## The task
Your copy must hold all of the data below, unchanged and without images.

(Dataset items)
↓

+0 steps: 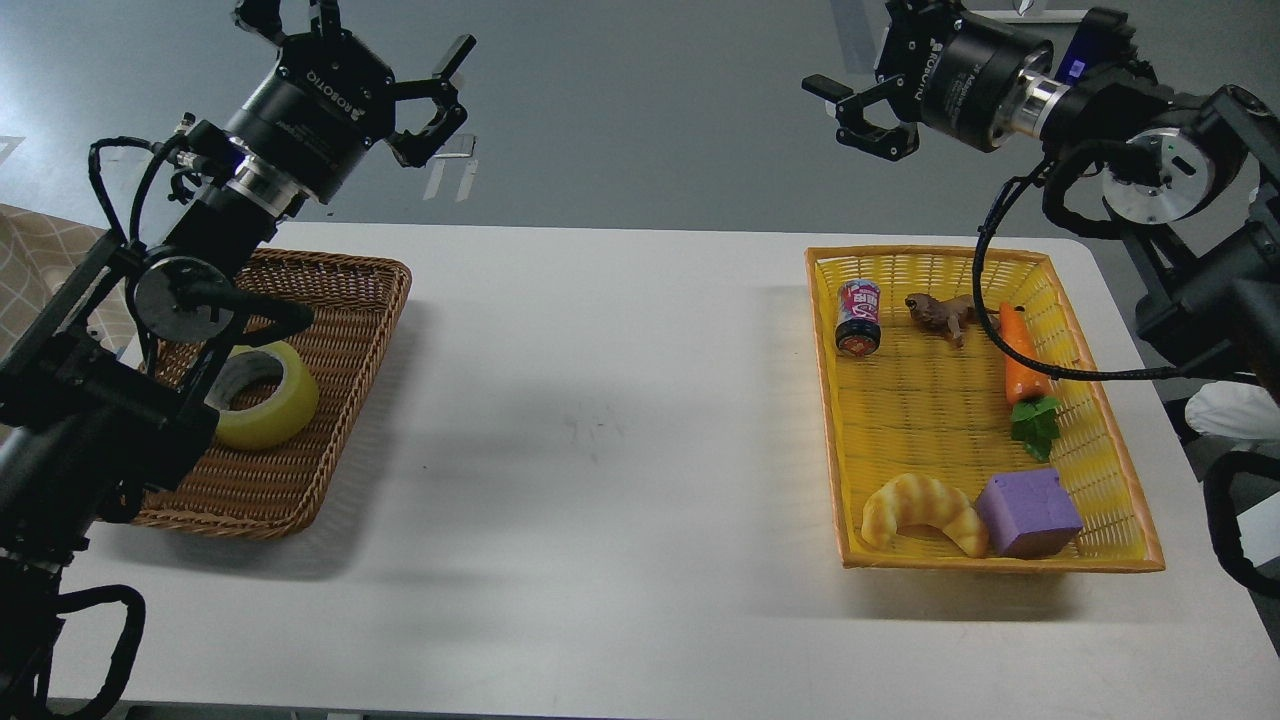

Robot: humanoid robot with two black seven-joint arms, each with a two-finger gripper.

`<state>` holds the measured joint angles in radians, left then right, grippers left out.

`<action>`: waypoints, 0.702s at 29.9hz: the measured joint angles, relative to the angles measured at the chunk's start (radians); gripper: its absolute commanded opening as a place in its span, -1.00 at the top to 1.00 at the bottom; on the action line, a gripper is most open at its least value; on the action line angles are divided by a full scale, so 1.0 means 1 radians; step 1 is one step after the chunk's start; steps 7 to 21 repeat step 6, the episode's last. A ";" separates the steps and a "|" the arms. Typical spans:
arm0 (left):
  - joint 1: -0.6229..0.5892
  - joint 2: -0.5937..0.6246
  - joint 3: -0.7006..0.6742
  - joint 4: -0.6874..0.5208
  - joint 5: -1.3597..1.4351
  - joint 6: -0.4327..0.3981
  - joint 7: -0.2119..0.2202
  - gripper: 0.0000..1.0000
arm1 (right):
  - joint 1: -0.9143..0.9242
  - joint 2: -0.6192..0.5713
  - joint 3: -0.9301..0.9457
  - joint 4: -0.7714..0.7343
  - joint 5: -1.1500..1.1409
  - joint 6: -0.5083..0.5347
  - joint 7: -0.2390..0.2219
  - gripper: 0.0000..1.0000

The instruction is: Place and transfer tape with both arms

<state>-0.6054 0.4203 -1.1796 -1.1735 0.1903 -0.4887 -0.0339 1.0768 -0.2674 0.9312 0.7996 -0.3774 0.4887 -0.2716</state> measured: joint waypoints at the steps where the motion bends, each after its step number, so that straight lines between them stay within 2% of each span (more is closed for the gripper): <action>1: 0.000 0.000 0.000 0.000 0.000 0.000 0.000 -0.96 | 0.000 0.000 0.000 0.000 0.000 0.000 0.000 -1.00; 21: 0.000 0.000 0.000 0.000 0.000 0.000 0.000 -0.96 | 0.000 0.001 0.001 0.000 0.000 0.000 0.000 -1.00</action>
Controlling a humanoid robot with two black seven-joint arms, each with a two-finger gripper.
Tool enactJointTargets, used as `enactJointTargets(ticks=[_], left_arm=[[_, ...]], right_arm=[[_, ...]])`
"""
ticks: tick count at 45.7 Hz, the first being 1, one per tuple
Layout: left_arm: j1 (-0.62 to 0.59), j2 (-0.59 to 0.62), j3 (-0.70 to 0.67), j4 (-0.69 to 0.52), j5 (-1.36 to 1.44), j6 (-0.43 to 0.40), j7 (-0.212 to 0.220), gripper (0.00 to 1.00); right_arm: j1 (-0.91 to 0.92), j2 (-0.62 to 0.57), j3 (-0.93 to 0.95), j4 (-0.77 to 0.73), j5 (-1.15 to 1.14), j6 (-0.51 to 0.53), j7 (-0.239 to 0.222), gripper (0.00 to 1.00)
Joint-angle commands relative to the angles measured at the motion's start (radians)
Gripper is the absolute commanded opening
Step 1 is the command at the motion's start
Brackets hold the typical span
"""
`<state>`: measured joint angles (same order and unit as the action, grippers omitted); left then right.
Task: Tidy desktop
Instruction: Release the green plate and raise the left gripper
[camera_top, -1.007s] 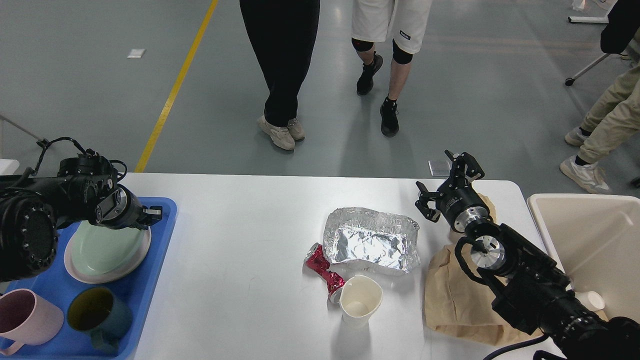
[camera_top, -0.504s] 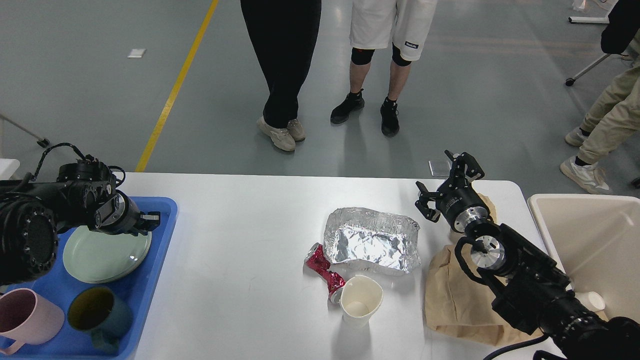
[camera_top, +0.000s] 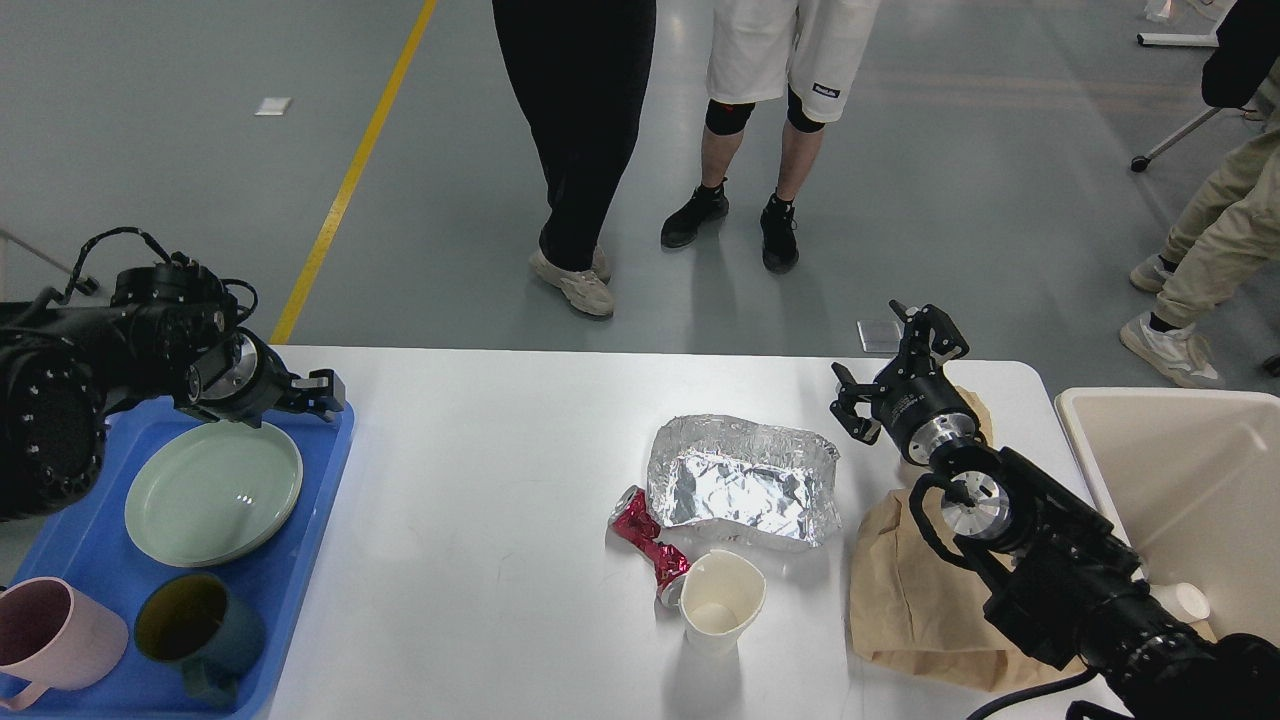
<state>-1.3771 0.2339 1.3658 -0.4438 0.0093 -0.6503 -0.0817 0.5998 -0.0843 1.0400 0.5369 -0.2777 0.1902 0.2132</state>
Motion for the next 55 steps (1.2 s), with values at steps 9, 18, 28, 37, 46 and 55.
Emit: enactJointTargets(ticks=[9, 18, 28, 37, 46, 55], left_arm=[[-0.227, -0.027, -0.169, -0.007, -0.012, -0.121, 0.003, 0.97], [-0.339, -0.027, -0.411, 0.017, -0.015, -0.097, 0.005, 0.97], [-0.324, -0.016, -0.795, 0.131, -0.014, -0.084, 0.007, 0.97], [-0.321, -0.005, -0.93, 0.198, -0.015, -0.083, -0.01, 0.97], [-0.246, -0.005, -1.004, 0.278, -0.014, 0.0, -0.001, 0.97], [-0.223, -0.011, -1.132, 0.286, -0.035, 0.021, 0.007, 0.97]], right_arm=[[0.0, 0.0, 0.0, 0.0, 0.0, 0.0, 0.0, 1.0], [0.0, 0.0, 0.0, 0.0, 0.0, 0.0, 0.0, 1.0], [0.0, 0.0, 0.0, 0.0, 0.0, 0.0, 0.0, 1.0], [0.0, 0.0, 0.0, 0.0, 0.0, 0.0, 0.0, 1.0], [0.0, 0.0, 0.0, 0.0, 0.0, 0.0, 0.0, 1.0], [0.0, 0.0, 0.0, 0.0, 0.0, 0.0, 0.0, 1.0]])
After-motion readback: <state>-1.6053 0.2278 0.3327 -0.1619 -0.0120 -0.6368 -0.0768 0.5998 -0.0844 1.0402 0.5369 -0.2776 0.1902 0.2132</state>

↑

## Response below
+0 steps: 

Robot: humanoid robot with two black seven-joint arms, each with a two-finger gripper.

`<state>` holds the measured joint angles in radians, left then right, grippers left out.

`<action>`: waypoints, 0.702s at 29.9hz: the measured joint angles, relative to the angles measured at the chunk's start (radians); gripper: its absolute commanded opening as a place in its span, -1.00 at the top to 1.00 at the bottom; on the action line, a gripper is most open at its least value; on the action line angles are divided by a full scale, so 1.0 means 1 radians; step 1 is one step after the chunk's start; steps 7 to 21 repeat step 6, the episode's last. A ";" separates the steps and a "|" the arms. Typical spans:
arm0 (left):
  - joint 1: -0.6229..0.5892
  - joint 2: -0.5937..0.6246
  - joint 3: -0.7006..0.6742
  - joint 4: -0.6874..0.5208
  - joint 5: -1.3597..1.4351
  - joint 6: -0.4327..0.3981
  - joint 7: -0.2119..0.2202
  - gripper: 0.0000..1.0000
arm1 (right):
  - joint 1: -0.9143..0.9242
  - joint 2: -0.6192..0.5713
  - joint 3: -0.9301..0.9457
  - joint 4: -0.7714..0.7343
  - joint 5: -1.1500..1.1409
  - joint 6: -0.5083..0.5347
  - joint 7: -0.2390..0.2219
  - gripper: 0.0000..1.0000

The instruction is: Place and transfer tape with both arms

<state>-0.6054 0.4203 -1.1796 -1.1735 0.1903 -0.4887 -0.0339 1.0768 -0.2674 0.9312 0.7996 -0.3774 0.4887 -0.2716</state> measured: joint waypoints at the steps where the motion bends, each after its step number, so that straight lines between them stay within 2% of each span (more is closed for the gripper): <action>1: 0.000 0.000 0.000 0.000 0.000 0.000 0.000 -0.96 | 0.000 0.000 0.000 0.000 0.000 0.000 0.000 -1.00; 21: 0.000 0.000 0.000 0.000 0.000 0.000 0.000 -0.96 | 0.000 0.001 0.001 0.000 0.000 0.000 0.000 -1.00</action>
Controlling a humanoid robot with two black seven-joint arms, each with a two-finger gripper.
Tool enactJointTargets, used as `enactJointTargets(ticks=[_], left_arm=[[_, ...]], right_arm=[[_, ...]])`
"""
ticks: tick count at 45.7 Hz, the first being 1, one per tuple
Layout: left_arm: j1 (-0.62 to 0.59), j2 (-0.59 to 0.62), j3 (-0.70 to 0.67), j4 (-0.69 to 0.52), j5 (-1.36 to 1.44), j6 (-0.43 to 0.40), j7 (-0.212 to 0.220), gripper (0.00 to 1.00); right_arm: j1 (-0.91 to 0.92), j2 (-0.62 to 0.57), j3 (-0.93 to 0.95), j4 (-0.77 to 0.73), j5 (-1.15 to 1.14), j6 (-0.51 to 0.53), j7 (-0.239 to 0.222), gripper (0.00 to 1.00)
Joint-angle commands relative to the angles measured at the motion's start (radians)
Gripper is the absolute commanded opening
Step 1 is the command at the motion's start
Brackets hold the typical span
"""
`<state>`: measured joint angles (same order and unit as the action, grippers omitted); left then right.
Task: Tidy desktop
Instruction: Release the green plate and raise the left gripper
[camera_top, -1.007s] 
[camera_top, -0.504s] 
[camera_top, +0.000s] 
<state>-1.3771 0.2339 1.3658 -0.4438 0.0093 -0.6503 -0.0817 0.5998 -0.0843 1.0400 0.5369 -0.2777 0.1902 0.2132</state>
Motion for the next 55 steps (1.2 s), with values at steps 9, 18, 28, 37, 46 and 55.
Emit: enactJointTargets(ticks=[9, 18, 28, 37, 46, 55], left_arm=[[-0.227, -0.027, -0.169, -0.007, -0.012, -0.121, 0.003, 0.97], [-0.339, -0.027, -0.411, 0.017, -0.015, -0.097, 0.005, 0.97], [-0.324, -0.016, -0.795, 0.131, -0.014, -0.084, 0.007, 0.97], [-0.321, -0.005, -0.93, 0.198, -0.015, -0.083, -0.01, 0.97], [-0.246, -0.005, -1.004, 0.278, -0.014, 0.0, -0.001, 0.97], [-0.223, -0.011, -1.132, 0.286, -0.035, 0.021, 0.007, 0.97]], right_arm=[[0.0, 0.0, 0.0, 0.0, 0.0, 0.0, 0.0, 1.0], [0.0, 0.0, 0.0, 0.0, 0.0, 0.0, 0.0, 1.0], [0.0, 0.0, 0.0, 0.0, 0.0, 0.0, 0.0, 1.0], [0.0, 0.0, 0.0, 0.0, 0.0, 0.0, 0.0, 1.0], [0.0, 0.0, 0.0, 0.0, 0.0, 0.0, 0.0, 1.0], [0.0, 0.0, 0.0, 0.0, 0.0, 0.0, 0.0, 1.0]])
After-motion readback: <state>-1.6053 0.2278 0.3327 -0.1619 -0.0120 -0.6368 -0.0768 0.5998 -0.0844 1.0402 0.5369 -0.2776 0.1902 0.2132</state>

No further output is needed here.